WRITTEN BY FLAVIA BARBARINI

In his monotypes Gazing/Walking and Digging, Todd Stong reflects on the importance of a backward-looking gaze even as time propels us forward. The two works, depicting deep, dark holes and skeletons, are inspired by the archaeological excavation of the city of Rome and represent a manifesto on the search for in-depth awareness that is necessary for contemporary society to cope with its own past. At the same time, they are a timely reflection on the urgency of exploring multiple forms of history, including colonialism and racial studies. These striking symbols appear again in the monumental work Gardens (Archway), a fantasy where the viewer should not look for a moral, or for winners. In this work, Stong plays with how the idea of reversal, both on a conceptual and formal level, is highlighted in the process of printmaking itself. Meanwhile, the symmetrical and specular elements of the compositions are a manifestation of the reversal of contents and of fortune, as they move from comic to tragic scenes. Through free associations and a personal re-elaboration of significant forms drawn from Western art history—including, for instance, Michelangelo’s naked figures and the skeleton of the Virgin Mary inspired by a drawing by Raphael for The Deposition of the Baglioni Altarpiece—the work invites us to meditate on themes of queer sexuality, the AIDS crisis, abortion rights and ecology.
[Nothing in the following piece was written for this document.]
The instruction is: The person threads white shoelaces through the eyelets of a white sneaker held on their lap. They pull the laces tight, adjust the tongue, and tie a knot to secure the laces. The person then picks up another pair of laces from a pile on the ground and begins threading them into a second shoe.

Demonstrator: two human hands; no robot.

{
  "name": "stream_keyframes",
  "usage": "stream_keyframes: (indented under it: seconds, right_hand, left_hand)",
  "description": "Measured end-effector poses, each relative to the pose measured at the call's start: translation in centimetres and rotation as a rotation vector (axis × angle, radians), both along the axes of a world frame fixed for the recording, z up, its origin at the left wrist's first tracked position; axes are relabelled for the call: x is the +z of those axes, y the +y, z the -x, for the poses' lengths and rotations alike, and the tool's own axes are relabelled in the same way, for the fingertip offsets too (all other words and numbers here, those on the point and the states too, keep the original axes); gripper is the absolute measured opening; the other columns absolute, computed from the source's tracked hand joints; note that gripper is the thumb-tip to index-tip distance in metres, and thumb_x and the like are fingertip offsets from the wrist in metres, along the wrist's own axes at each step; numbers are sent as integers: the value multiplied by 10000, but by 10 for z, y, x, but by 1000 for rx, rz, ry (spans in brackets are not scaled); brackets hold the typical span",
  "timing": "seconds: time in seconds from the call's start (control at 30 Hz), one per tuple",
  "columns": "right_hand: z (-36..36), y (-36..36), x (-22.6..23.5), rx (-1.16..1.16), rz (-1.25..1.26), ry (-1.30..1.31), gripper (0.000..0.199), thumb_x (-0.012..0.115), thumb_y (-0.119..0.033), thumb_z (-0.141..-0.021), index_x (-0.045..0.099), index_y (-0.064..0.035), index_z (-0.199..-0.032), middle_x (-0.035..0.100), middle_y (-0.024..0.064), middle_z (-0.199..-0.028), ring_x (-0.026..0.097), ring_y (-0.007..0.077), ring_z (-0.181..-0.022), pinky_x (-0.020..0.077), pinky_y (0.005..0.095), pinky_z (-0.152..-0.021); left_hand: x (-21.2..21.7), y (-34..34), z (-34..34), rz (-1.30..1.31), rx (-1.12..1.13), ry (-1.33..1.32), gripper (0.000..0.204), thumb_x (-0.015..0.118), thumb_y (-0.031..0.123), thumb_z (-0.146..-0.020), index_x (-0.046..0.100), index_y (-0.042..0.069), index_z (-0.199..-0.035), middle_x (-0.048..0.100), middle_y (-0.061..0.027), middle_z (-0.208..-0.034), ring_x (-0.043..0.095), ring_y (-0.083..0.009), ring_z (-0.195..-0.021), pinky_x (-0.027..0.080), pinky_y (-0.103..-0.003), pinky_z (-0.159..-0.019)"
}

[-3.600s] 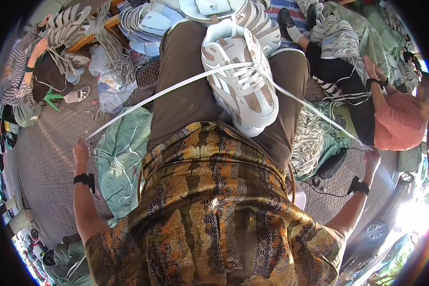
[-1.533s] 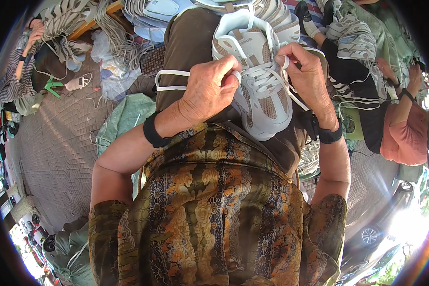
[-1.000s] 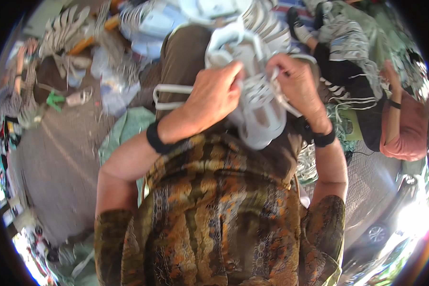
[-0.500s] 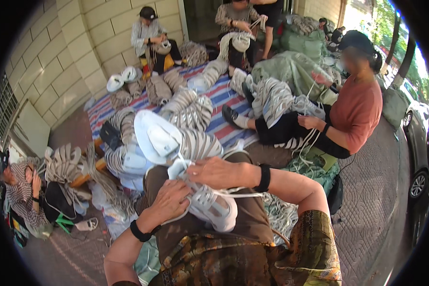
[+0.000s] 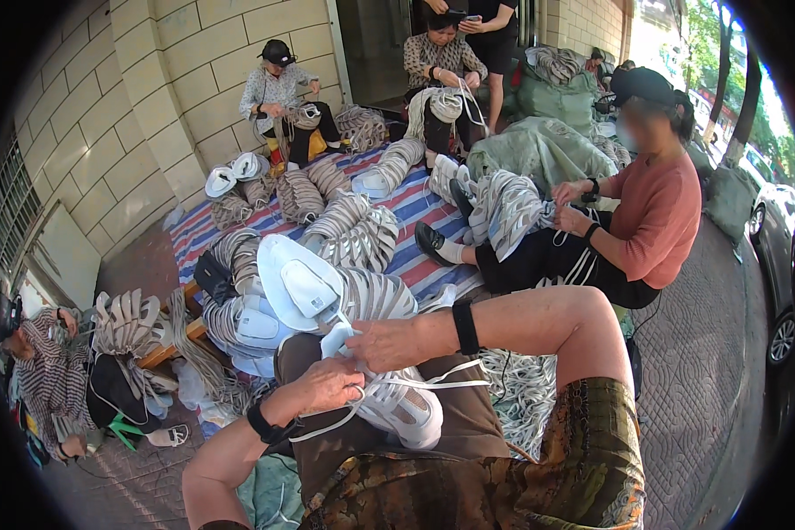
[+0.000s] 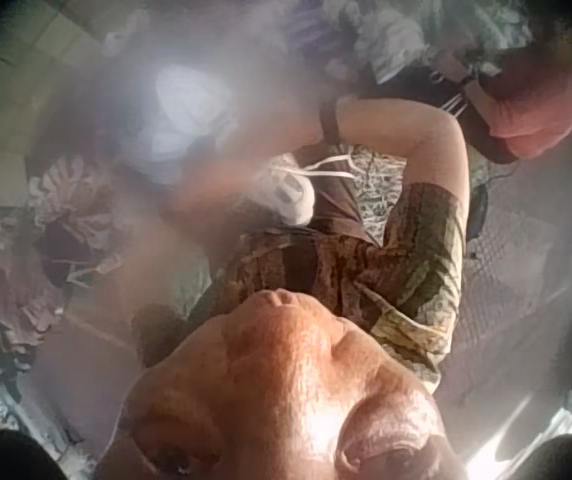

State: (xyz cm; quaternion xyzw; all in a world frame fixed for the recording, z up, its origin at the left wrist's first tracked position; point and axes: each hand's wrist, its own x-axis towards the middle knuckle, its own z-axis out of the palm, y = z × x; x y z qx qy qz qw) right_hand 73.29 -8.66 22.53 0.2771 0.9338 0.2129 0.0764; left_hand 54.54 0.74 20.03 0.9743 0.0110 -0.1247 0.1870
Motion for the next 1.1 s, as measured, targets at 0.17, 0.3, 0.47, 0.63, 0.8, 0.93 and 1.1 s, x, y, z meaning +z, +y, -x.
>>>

The natural world visually and thematically unifies the composition, which unfolds on multiple sheets: the snake grapples and binds together the naked figures in their fight against AIDS; the bees sting the skeleton of the Virgin Mary after having sucked the nectar from the yellow silphium, a plant used as a contraceptive by Ancient Romans, while the same bees are artificially inseminated by a skeleton; finally, the amphibians flee from a pond that has been reduced to a urinal. In Stong’s works, we can see an incessant transformation of meanings, messages and symbols that, through the apparent quietude of a fantastical garden, ultimately leads us to a bitter reality

Digging

GAZING/WALKING (right)

Monotype with etching ink and flashe on paper. 39” x 26.5".

GARDENS (ARCHWAY) (opposite page)

22-panel monotype polyptych with etching ink, flashe, collage, and binder clips on paper. 156” x 168”.